Wednesday, May 11, 2016

UNIT 7

Balance of Payments

4/27/16

Balance of Payments: 
- Measure of money inflows and outflows between the United States and the Rest of the      
  World (ROW). 
  • Inflows are referred to as CREDITS
  • Outflows are referred to as DEBITS 
- The Balance of Payments is divided into 3 accounts:
  1. Current Account
  2. Capital/Financial Account
  3. Official/Reserves Account

Current Account: 
Balance of Trade or Net Exports
    - Exports of Goods/Services
    - Exports create a credit to the balance 
      of payments
Net Foreign Income 
    - Income earned by U.S. owned foreign assets - income paid to foreign held U.S assets
• Net Transfers 
    - Foreign Aid : a debit to the current account
    - Ex: Mexican migrant worker sends money to Mexico




Capital/ Financial Account: 
  • The balance of capital ownership
  • Includes the purchase of both real and financial assets 
  • Direct investment in the United States is a credit to the capital account
            - Ex: The Toyota Factory in San Antonio
  • Direct investment by U.S. firms/individuals in a foreign country are debits to the capital account 
            - Ex: The Intel Factory in San Jose, Costa Rica.
  • Purchase of foreign financial assets represents a debit to the capital account 
            - Ex: Warren Buffet buys stock in Petrochina 
  • Purchase of domestic financial assets by foreigners represents a credit to the capital account 
             - Ex: The UAE sovereign wealth fund purchases a large stake in the NASDAQ


Relationship between Current Account & Capital Account:

  • The Current Account and the Capital Account should zero each other out
  • That is... If the Current Account has a negative balance (deficit), then the Capital Account should then have a positive balance (surplus)

Official Reserves:
  • The foreign currency holdings of the U.S. Federal Reserve system
  • Balance of payments surplus ---> Fed accumulates foreign currency and debits the balance of payments
  • Balance of  payments deficit ---> Fed depletes its reserves of foreign currency and credits the balance of payments
  • Official reserves zero out balance of payments 

Active v. Passive Official Reserves:

  • The U.S. is passive in its use of official reserves. If does not seek to manipulate the dollar exchange rate. 


Formulas: 
Balance of Trade
  • Goods Exports + Goods Imports 
Balance of Goods & Services 
  • Goods Exports + Service Exports + Goods Imports + Service Imports
Current Account: 
  • Balance of goods & services + Net Investments + Net Transfers 
Capital Account:
  • Foreign Purchases + Domestic Purchases 




5/3/16
Foreign Exchange (FOREX):
  • The buying and selling of currency.
  • Any transition that occurs in the Balance of Payments necessitates foreign exchange.
  • The exchange rate (e) is determined in the foreign currency market. 

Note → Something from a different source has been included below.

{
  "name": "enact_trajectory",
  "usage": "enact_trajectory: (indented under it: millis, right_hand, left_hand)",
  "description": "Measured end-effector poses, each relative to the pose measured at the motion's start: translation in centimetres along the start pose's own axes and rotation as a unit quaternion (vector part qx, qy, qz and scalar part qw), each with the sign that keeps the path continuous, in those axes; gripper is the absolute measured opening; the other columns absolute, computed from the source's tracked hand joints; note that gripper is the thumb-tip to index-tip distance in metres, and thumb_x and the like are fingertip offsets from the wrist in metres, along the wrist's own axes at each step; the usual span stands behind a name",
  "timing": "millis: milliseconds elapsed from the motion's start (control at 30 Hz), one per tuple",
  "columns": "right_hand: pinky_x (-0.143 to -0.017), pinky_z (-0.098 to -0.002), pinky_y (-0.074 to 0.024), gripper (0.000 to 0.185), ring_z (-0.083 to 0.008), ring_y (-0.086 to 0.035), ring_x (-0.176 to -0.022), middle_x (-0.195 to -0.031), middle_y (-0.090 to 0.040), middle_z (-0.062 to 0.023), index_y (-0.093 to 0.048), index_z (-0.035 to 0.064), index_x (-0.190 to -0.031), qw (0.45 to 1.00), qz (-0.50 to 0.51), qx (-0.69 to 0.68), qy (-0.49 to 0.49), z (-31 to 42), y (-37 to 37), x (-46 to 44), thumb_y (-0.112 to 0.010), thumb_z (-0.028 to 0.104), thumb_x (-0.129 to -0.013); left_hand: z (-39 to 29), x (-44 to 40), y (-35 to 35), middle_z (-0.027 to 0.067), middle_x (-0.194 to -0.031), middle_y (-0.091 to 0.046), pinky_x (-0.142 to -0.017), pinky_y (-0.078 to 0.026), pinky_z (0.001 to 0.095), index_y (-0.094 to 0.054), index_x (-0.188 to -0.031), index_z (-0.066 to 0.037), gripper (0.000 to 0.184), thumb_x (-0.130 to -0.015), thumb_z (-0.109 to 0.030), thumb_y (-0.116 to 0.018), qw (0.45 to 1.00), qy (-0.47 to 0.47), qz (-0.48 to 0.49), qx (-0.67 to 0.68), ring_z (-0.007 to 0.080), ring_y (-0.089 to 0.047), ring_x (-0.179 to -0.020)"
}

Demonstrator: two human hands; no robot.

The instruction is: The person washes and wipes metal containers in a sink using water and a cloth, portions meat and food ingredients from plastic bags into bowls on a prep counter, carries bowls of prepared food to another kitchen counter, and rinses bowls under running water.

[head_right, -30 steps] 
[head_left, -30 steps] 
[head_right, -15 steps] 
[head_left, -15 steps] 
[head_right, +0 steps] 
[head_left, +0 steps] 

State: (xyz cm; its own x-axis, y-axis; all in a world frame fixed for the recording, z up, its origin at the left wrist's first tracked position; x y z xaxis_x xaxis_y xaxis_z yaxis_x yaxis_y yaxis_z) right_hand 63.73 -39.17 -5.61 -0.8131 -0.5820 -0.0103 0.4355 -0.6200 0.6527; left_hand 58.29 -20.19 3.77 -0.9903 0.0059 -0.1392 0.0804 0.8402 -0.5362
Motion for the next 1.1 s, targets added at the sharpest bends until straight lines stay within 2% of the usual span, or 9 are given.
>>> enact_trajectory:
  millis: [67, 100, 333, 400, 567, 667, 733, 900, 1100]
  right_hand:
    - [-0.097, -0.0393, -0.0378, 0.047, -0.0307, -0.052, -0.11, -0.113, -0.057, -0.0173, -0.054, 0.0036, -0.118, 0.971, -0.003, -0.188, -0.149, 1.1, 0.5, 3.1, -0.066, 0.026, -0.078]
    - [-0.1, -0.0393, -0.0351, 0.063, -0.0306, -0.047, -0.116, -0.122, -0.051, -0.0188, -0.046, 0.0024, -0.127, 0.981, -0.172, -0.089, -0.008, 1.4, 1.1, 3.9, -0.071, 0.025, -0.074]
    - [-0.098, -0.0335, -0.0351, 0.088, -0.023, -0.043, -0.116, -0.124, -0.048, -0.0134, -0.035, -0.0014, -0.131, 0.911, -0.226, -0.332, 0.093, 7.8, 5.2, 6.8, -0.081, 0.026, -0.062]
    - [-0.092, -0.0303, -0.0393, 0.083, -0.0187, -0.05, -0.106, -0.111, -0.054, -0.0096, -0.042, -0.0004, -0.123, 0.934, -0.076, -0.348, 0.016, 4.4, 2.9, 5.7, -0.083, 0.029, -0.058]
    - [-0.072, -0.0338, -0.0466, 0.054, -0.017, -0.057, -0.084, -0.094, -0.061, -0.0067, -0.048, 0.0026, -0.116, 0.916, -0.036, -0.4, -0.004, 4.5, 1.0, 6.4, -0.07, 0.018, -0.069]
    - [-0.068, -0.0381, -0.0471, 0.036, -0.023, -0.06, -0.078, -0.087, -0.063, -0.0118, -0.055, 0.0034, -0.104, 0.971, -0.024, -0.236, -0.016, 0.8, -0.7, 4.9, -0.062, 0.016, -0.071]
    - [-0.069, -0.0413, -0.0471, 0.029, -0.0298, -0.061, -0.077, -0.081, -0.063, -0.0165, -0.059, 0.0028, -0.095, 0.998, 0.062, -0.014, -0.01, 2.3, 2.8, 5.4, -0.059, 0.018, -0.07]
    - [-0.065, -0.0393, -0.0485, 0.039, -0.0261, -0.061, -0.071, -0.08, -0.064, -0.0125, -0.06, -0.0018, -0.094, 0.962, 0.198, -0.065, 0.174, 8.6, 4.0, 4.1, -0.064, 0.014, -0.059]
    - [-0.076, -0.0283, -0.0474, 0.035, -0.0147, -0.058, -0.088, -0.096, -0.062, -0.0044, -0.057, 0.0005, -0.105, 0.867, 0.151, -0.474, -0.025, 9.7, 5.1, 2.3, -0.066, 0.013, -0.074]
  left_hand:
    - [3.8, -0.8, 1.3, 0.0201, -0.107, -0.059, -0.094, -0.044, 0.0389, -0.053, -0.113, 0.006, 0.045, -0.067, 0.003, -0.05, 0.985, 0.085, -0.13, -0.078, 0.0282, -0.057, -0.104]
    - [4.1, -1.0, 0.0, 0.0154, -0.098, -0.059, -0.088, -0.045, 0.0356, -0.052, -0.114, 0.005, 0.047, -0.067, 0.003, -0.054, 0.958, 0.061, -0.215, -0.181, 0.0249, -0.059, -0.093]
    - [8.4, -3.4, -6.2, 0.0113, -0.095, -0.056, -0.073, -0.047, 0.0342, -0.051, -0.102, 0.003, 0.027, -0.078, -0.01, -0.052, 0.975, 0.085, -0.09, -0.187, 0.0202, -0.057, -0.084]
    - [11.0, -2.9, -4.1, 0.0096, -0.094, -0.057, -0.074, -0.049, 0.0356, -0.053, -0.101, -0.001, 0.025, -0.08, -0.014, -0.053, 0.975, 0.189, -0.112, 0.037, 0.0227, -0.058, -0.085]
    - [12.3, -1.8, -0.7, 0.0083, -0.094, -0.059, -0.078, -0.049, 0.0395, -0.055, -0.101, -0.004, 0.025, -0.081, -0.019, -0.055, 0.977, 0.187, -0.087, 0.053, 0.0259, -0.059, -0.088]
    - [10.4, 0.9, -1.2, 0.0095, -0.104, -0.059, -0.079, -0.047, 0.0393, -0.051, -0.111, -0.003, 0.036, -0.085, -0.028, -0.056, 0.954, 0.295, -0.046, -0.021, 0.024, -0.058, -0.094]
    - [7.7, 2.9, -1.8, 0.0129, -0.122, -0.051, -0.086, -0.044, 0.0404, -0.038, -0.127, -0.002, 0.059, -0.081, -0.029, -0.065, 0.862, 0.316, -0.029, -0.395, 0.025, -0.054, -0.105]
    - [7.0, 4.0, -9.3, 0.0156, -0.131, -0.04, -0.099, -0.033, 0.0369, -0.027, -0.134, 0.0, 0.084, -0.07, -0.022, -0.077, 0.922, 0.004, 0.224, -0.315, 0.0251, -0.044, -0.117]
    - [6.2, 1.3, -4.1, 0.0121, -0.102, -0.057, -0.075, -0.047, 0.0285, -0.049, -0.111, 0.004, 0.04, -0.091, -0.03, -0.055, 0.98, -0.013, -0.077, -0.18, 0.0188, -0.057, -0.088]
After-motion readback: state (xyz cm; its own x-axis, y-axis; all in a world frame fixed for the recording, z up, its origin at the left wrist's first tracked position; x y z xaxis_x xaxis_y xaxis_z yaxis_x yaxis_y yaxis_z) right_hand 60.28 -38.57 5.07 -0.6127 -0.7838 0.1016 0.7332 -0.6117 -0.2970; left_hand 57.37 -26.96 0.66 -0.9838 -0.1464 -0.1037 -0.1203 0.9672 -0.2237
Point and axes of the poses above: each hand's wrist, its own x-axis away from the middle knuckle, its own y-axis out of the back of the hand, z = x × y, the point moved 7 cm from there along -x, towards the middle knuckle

Changes in Exchange Rates:
  - Exchange rates (e) are a function of the supply and demand for currency.
  • ⬆Supply of a currency ----> ⬇in exchange rate of a currency 
  • ⬇Supply of a currency ----> ⬆in exchange rate of a currency
  • ⬆Demand for a currency ----> ⬆in exchange rate of a currency
  • ⬇Demand for a currency ----> ⬇in exchange rate of a currency 
Appreciation & Depreciation: 
  • Appreciation: When the exchange rate of that currency ⬆ (e⬆) 
  • Depreciation: When the exchange rate of that currency ⬇ (e⬇) 

Exchange Rate Determinants:
  • Consumer Tastes
  • Relative Income
  • Relative Price Level
  • Speculation 

Exports and Imports: 
  • Appreciation: U.S. goods --> more expensive 
                           Foreign goods --> cheaper          = Reduces exports and increasing imports


  • Depreciation: U.S. goods --> cheaper 
                   Foreign goods --> more expensive     = Increasing exports and reducing imports

Flexible Rates:
  • It s very sensitive to the business cycle ans it provides options for investments 

Fixed Rates: 
  • It is based on a countries willingness to contribute currency and control the amount. 

Absolute Advantage: 
  • Individual: Exists when a person can produce more of a certain good/service than someone else in the same amount of time (or can produce a good using the least amount of resources)
  • National: Exists when a country can produce more of a good/service than another country can in the same time period. 

Comparative Advantage:
  • A person or a nation has a comparative advantage in the production of a product when it can produce the product at a lower domestic opportunity cost than can a trading partner. 



Examples of Output Problems: 
  1. Words per minute
  2. Miles per gallons
  3. Tons per acre
  4. Apples per tree
  5. Televisions produced per hour

Examples of Input Problems: 
  1. # of hrs to do a job
  2. # of acres to feed a horse
  3. # of gallons of paiHbnt to paint a house


Specialization and Trade: 
  • Gains from trade are based on comparative advantage, not absolute advantage.